Tuesday, May 11, 2010

Trade Marks: Pyongyang

Guy Deslisle spent a couple of month's working for a French animation studio in North Korea's capital and all we got was this wonderful travelogue. Both Delisle's narrative and his artwork are straightforward and stripped of all but the essentials. This was an excellent approach. By taking a backseat to his surrounding, Delisle lets the lunacy of North Korea speaks for itself. This piece is at its best in its darkly humorous moments. Delisle is careful not to simply point and life at his subjects, ensuring that there is an underlying sense of pathos throughout the story. Some of what is revealed is simply jaw dropping, whereas other bits are more typical of life in any foreign land. I'll openly admit that Delisle is now responsible for approximately 80% of my knowledge about North Korea. The book is at its weakest when it began to spin its wheels a bit in the second half, making repeat visits to certain themes. but Delisle closing image, however, is very strong - leaving the reader both hopeful and depressed. Trade Mark: A-


Ray R. said...

I agree with your review. Delisle's minimalist drawing technique really matched up well with the subject. The alienation and surreal behavior was well-captured, although as you suggest, became a little overbearing after awhile. It was much more revealing about North Korea than probably any other source I've seen in recent memory.

BenoƮt Leblanc said...

"I'll openly admit that Delisle is now responsible for approximately 80% of my knowledge about North Korea"

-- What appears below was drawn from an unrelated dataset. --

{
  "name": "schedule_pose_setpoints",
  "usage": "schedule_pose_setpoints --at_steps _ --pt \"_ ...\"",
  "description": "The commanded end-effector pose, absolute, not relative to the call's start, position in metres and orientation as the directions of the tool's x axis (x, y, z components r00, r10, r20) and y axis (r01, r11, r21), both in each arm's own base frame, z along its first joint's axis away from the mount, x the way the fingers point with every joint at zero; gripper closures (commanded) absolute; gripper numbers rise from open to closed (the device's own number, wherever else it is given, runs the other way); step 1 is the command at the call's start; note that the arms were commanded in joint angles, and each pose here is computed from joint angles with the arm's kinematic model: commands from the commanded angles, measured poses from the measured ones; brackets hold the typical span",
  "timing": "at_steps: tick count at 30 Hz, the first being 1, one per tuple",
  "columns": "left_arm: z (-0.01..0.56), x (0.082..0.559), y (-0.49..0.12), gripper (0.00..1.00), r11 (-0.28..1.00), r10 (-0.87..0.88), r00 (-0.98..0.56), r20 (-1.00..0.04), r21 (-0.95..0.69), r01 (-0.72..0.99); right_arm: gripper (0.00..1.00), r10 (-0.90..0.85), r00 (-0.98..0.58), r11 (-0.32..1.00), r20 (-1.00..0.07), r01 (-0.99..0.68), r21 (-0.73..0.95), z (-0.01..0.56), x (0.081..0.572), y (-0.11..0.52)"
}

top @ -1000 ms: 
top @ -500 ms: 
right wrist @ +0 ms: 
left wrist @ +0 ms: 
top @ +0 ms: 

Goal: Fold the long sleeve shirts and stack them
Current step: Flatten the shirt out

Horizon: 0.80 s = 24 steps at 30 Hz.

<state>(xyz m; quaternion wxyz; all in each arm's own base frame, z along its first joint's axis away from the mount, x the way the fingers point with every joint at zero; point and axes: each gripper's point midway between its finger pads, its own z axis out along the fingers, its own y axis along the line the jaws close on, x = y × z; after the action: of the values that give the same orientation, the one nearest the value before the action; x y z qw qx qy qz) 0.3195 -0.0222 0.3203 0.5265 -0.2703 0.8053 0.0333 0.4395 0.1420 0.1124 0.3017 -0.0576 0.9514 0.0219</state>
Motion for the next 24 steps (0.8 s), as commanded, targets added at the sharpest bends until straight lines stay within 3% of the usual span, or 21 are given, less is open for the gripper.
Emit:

Same here. I watched a documentary on North Korea a few years after reading Pyongyang and saw for real what Delisle had drawn, but didn't learn anything new. What an excellent book at all levels! It is the kind of comic I give as a birthday present to "serious" people.

Delisle's other books "Shenzhen" and "Burma chronicles" are as delightful, although without, perhaps, the urgency of Pyongyang. Nevertheless, they stand as some of modern comicdom's finest examples.